2. Academic (Scholar-Educator)
[Examples: Gar Alperovitz, Janna Anderson, J. Scott Armstrong, Eric Assadourian, Jesse Ausubel, Peter Bishop, Nick Bostrom, Stewart Brand, Erik Brynjolfsson, Bruce Bueno de Mesquita, Stuart Candy, John Casti, Chien-Fu Chen, Jose Cordeiro, Jim Dator, Liam Fahey, Jay Gary, Jennifer Gidley, Michele Godet, Fabienne Goux-Baudiment, Peter Hayward, Francis Heylighen, Andy Hines, Barbara Hubbard, Barry Hughes, Sohail Inayatullah, Jari Kaivo-oja, Tuomo Kuosa, Michael Lee, Eleanora Masini, Ian Miles, Lee Rainie, Tom Rath, Jeremy Rifkin, Rene Rohrbeck, Hans Rosling, Paul Saffo, Zia Sardar, Juergen Schmidhuber, Wendy Schultz, Clay Shirky, Nick Silver, Richard Slaughter, Vaclav Smil, Philip Tetlock, Alvin Toffler, Anthony Townsend, Kees van der Heijden, Joseph Voros, Markku Wilenius, Austin Williams, Michael Zey, Jonathan Zittrain]
The academic (scholar-educator) foresight role is also primarily developmentally-oriented, and only secondarily evolutionary (creative, experimental) so we list it next. It is perhaps the third most commonly reognized foresight role, after the consultant and the creative. The academic foresight professional is uniquely important for grounding our profession, and formally training new entrants to the field. These individuals see themselves primarily as foresight investigators or teachers. Their primary drives are to learn, investigate, describe, analyze, test/ground their knowledge, and to help others to do these as well. The best scholars are good at research, systematizing, validating, and explaining in ways that help others to become learners and scholars. Research can happen under any of the five foresight roles, depending on its goals and context, so doing research in and of itself doesn’t commit you to any of the five roles. But the conceptual grounding of research and learning, if that is your cup of tea, happens in the academic role.
Again, by definition academics are primarily developmental, whether they presently recognize it or not.
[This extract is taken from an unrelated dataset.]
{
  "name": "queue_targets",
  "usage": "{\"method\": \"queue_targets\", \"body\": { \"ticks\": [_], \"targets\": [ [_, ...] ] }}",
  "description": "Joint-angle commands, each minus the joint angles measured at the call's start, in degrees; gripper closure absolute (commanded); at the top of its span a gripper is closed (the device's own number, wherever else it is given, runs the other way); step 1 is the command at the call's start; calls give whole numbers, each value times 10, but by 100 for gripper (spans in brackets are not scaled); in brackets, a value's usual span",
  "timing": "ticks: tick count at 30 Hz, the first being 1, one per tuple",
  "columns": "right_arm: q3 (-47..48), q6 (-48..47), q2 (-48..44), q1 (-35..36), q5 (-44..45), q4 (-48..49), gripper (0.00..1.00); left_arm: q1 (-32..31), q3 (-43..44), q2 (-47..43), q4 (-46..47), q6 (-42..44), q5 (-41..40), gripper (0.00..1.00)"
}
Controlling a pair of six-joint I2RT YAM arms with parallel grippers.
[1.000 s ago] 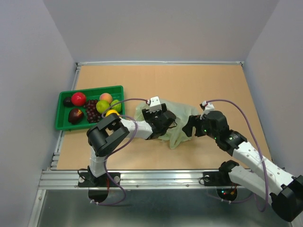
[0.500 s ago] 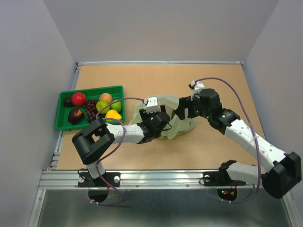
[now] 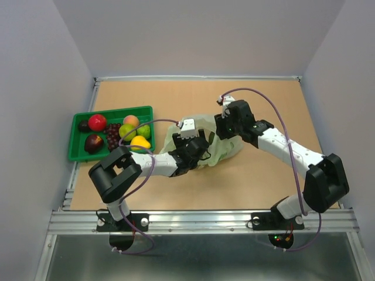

They may employ creative and experimental methods, but in their role as foresight investigative experts, like consultants they are tasked with evaluating the results of their experiments, and they warrant they are on a path to objectively better results. Ironically, this is true even when they strive to prove that there is “no predictability” or structure to various aspects of the future, a position which makes good sense in many business situations, but which is is also dangerously wrong some of the time. Such scholars are attesting that their predictionless perspective is objectively (predictably) a more correct view of reality. For creatives, innovators, and entrepreneurs by contrast, experimentation, novelty, or market reward are the primary foresight drives, and post-experiment review or validation of their foresight work come later (or not) by market success.
Foresight M.S. and certificate programs are a great way to grow new self-identifying foresight professionals, and some of these will seek to be scholars. Those who pursue doctoral degrees in any subject, including the few Ph.D. programs that specialize in foresight, are particularly helpful for grounding and expanding our field. We suggest that good foresight scholars should have strong analytic skills, a few years of consulting experience (since most foresight program graduates will become organizational futurists, entrepreneurs, or consultants), and be a bit entrepreneurial themselves (as community builders or product-service developers), since foresight as a field is underdeveloped at present, with many opportunities and challenges to grow and raise its profile.